• [DIRECTIONS FOR THIS TASK]: Return all the data, word for word.

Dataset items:
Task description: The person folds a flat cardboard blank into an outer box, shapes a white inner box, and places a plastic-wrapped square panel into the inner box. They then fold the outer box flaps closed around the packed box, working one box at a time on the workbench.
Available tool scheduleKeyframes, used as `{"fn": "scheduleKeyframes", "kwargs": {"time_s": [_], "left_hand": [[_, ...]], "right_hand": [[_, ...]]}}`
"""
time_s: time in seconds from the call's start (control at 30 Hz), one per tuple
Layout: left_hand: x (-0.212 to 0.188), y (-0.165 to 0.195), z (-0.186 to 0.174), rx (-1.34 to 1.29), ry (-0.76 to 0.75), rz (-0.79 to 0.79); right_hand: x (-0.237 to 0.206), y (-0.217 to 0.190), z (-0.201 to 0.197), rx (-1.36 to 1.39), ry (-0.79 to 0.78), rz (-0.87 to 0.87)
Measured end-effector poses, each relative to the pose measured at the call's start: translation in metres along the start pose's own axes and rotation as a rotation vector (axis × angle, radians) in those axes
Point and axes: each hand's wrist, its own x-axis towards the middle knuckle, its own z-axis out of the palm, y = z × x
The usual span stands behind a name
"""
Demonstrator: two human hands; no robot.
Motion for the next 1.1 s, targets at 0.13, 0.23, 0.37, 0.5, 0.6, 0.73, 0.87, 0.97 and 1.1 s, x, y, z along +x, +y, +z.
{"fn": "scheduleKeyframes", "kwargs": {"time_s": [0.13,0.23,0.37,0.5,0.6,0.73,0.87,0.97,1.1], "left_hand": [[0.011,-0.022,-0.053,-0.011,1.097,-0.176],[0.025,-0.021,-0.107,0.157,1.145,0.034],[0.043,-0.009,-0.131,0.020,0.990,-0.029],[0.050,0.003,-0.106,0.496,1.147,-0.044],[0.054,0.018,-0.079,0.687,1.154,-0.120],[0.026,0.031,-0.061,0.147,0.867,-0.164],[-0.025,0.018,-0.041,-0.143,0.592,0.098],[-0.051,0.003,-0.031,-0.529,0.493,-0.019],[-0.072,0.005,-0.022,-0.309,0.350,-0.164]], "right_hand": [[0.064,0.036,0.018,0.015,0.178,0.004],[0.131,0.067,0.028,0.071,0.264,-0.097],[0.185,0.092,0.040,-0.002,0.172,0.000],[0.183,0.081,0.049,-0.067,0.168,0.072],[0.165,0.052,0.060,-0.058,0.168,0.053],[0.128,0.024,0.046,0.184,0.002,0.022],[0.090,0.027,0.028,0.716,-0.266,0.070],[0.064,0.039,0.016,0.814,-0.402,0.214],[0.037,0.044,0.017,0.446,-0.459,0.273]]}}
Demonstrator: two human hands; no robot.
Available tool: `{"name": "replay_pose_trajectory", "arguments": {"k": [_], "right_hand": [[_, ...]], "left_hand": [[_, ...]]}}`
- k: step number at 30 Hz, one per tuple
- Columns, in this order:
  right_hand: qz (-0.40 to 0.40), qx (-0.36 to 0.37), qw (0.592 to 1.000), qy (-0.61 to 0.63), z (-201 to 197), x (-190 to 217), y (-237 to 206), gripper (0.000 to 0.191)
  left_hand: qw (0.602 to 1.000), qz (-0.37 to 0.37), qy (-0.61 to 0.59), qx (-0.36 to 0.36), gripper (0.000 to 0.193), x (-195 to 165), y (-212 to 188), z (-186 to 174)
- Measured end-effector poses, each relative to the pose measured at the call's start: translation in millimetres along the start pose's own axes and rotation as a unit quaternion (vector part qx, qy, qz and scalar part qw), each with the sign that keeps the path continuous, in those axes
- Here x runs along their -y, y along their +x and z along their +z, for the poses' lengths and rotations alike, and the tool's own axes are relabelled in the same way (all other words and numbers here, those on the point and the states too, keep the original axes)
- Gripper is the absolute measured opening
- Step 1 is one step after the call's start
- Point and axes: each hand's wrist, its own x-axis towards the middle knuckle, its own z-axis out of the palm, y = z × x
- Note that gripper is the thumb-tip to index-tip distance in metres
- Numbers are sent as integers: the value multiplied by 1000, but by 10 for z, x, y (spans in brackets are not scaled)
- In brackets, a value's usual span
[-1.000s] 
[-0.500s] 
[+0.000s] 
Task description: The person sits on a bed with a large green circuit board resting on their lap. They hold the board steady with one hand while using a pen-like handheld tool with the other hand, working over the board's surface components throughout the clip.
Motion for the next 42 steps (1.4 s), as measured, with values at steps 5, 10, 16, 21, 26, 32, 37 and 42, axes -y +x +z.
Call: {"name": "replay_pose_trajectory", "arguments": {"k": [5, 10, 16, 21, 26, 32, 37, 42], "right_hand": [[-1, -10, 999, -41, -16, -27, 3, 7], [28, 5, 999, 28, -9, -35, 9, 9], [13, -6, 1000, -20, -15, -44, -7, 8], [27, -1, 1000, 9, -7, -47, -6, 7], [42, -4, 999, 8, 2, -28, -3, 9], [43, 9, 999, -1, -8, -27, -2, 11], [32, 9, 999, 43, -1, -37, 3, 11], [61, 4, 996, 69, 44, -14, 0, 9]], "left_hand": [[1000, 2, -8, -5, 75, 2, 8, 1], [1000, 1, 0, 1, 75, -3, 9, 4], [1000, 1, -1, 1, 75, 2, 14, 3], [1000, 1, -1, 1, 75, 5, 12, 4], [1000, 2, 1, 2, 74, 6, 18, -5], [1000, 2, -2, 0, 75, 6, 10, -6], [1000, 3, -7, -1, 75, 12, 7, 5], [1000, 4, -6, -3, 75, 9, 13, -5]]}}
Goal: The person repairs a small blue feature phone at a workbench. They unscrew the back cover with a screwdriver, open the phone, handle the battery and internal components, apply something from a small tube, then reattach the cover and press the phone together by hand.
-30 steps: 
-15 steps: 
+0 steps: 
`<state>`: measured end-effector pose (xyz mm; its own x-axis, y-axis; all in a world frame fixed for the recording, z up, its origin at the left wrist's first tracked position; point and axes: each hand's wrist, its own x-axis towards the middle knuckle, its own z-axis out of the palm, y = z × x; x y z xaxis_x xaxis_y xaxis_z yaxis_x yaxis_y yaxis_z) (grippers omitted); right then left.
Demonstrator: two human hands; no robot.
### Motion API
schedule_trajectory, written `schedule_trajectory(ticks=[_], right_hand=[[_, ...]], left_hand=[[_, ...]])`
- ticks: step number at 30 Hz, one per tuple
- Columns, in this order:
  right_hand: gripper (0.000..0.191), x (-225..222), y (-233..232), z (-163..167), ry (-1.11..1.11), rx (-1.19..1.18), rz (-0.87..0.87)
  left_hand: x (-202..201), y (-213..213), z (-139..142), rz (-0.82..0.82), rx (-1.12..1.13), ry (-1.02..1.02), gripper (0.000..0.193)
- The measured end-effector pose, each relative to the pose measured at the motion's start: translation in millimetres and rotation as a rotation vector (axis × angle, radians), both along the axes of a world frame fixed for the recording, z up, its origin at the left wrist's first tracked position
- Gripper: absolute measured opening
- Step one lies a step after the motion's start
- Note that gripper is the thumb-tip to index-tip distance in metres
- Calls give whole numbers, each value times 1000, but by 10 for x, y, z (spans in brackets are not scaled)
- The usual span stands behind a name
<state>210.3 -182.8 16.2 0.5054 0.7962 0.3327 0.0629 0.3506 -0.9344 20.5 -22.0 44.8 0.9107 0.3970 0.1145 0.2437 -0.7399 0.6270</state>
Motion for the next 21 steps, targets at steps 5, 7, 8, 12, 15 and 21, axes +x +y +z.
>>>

• [TASK SOLUTION]:
Task description: The person folds a flat cardboard blank into an outer box, shapes a white inner box, and places a plastic-wrapped square panel into the inner box. They then fold the outer box flaps closed around the packed box, working one box at a time on the workbench.
Available tool scheduleKeyframes, used as `{"fn": "scheduleKeyframes", "kwargs": {"time_s": [_], "left_hand": [[_, ...]], "right_hand": [[_, ...]]}}`
"""
time_s: time in seconds from the call's start (control at 30 Hz), one per tuple
Layout: left_hand: x (-0.212 to 0.188), y (-0.165 to 0.195), z (-0.186 to 0.174), rx (-1.34 to 1.29), ry (-0.76 to 0.75), rz (-0.79 to 0.79); right_hand: x (-0.237 to 0.206), y (-0.217 to 0.190), z (-0.201 to 0.197), rx (-1.36 to 1.39), ry (-0.79 to 0.78), rz (-0.87 to 0.87)
Measured end-effector poses, each relative to the pose measured at the call's start: translation in metres along the start pose's own axes and rotation as a rotation vector (axis × angle, radians) in those axes
Point and axes: each hand's wrist, its own x-axis towards the middle knuckle, its own z-axis out of the palm, y = z × x
The usual span stands behind a name
"""
Demonstrator: two human hands; no robot.
Motion for the next 1.1 s, targets at 0.13, 0.23, 0.37, 0.5, 0.6, 0.73, 0.87, 0.97 and 1.1 s, x, y, z along +x, +y, +z.
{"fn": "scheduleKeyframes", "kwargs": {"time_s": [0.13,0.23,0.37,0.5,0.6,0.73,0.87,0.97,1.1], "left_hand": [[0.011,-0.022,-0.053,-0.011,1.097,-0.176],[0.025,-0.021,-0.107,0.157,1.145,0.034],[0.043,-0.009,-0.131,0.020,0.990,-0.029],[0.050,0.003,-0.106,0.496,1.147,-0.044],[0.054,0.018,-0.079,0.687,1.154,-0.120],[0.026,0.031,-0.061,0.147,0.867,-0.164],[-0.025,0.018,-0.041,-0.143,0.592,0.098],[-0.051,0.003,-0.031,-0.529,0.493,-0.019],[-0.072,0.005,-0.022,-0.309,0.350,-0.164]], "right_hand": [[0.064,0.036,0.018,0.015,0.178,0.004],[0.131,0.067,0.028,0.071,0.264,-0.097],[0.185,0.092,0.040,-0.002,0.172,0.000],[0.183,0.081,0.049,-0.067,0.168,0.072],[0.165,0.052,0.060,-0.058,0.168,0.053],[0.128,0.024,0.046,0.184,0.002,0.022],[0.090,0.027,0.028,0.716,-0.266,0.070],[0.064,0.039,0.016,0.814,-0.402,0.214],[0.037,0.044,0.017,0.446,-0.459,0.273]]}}
Demonstrator: two human hands; no robot.
Available tool: `{"name": "replay_pose_trajectory", "arguments": {"k": [_], "right_hand": [[_, ...]], "left_hand": [[_, ...]]}}`
- k: step number at 30 Hz, one per tuple
- Columns, in this order:
  right_hand: qz (-0.40 to 0.40), qx (-0.36 to 0.37), qw (0.592 to 1.000), qy (-0.61 to 0.63), z (-201 to 197), x (-190 to 217), y (-237 to 206), gripper (0.000 to 0.191)
  left_hand: qw (0.602 to 1.000), qz (-0.37 to 0.37), qy (-0.61 to 0.59), qx (-0.36 to 0.36), gripper (0.000 to 0.193), x (-195 to 165), y (-212 to 188), z (-186 to 174)
- Measured end-effector poses, each relative to the pose measured at the call's start: translation in millimetres along the start pose's own axes and rotation as a unit quaternion (vector part qx, qy, qz and scalar part qw), each with the sign that keeps the path continuous, in those axes
- Here x runs along their -y, y along their +x and z along their +z, for the poses' lengths and rotations alike, and the tool's own axes are relabelled in the same way (all other words and numbers here, those on the point and the states too, keep the original axes)
- Gripper is the absolute measured opening
- Step 1 is one step after the call's start
- Point and axes: each hand's wrist, its own x-axis towards the middle knuckle, its own z-axis out of the palm, y = z × x
- Note that gripper is the thumb-tip to index-tip distance in metres
- Numbers are sent as integers: the value multiplied by 1000, but by 10 for z, x, y (spans in brackets are not scaled)
- In brackets, a value's usual span
[-1.000s] 
[-0.500s] 
[+0.000s] 
Task description: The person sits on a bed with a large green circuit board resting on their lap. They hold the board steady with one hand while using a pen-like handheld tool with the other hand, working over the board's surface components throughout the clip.
Motion for the next 42 steps (1.4 s), as measured, with values at steps 5, 10, 16, 21, 26, 32, 37 and 42, axes -y +x +z.
Call: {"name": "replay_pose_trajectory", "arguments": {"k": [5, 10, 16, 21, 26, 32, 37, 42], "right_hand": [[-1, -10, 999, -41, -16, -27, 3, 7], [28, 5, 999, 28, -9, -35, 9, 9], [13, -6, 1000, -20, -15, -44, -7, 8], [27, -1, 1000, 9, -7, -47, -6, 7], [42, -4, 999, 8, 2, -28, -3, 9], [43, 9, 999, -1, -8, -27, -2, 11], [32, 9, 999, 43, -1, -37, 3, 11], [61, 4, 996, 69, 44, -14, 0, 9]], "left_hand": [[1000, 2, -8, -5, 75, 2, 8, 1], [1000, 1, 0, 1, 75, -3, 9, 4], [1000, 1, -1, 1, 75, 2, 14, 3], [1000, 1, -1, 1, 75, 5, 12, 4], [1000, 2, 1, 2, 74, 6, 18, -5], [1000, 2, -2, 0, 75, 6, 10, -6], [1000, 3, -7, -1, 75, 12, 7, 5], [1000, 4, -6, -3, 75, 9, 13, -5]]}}
Goal: The person repairs a small blue feature phone at a workbench. They unscrew the back cover with a screwdriver, open the phone, handle the battery and internal components, apply something from a small tube, then reattach the cover and press the phone together by hand.
-30 steps: 
-15 steps: 
+0 steps: 
`<state>`: measured end-effector pose (xyz mm; its own x-axis, y-axis; all in a world frame fixed for the recording, z up, its origin at the left wrist's first tracked position; point and axes: each hand's wrist, its own x-axis towards the middle knuckle, its own z-axis out of the palm, y = z × x; x y z xaxis_x xaxis_y xaxis_z yaxis_x yaxis_y yaxis_z) (grippers omitted); right then left.
Demonstrator: two human hands; no robot.
### Motion API
schedule_trajectory, written `schedule_trajectory(ticks=[_], right_hand=[[_, ...]], left_hand=[[_, ...]])`
- ticks: step number at 30 Hz, one per tuple
- Columns, in this order:
  right_hand: gripper (0.000..0.191), x (-225..222), y (-233..232), z (-163..167), ry (-1.11..1.11), rx (-1.19..1.18), rz (-0.87..0.87)
  left_hand: x (-202..201), y (-213..213), z (-139..142), rz (-0.82..0.82), rx (-1.12..1.13), ry (-1.02..1.02), gripper (0.000..0.193)
- The measured end-effector pose, each relative to the pose measured at the motion's start: translation in millimetres and rotation as a rotation vector (axis × angle, radians), both along the axes of a world frame fixed for the recording, z up, its origin at the left wrist's first tracked position
- Gripper: absolute measured opening
- Step one lies a step after the motion's start
- Note that gripper is the thumb-tip to index-tip distance in metres
- Calls give whole numbers, each value times 1000, but by 10 for x, y, z (spans in brackets are not scaled)
- The usual span stands behind a name
<state>210.3 -182.8 16.2 0.5054 0.7962 0.3327 0.0629 0.3506 -0.9344 20.5 -22.0 44.8 0.9107 0.3970 0.1145 0.2437 -0.7399 0.6270</state>
Motion for the next 21 steps, targets at steps 5, 7, 8, 12, 15 and 21, axes +x +y +z.
>>>

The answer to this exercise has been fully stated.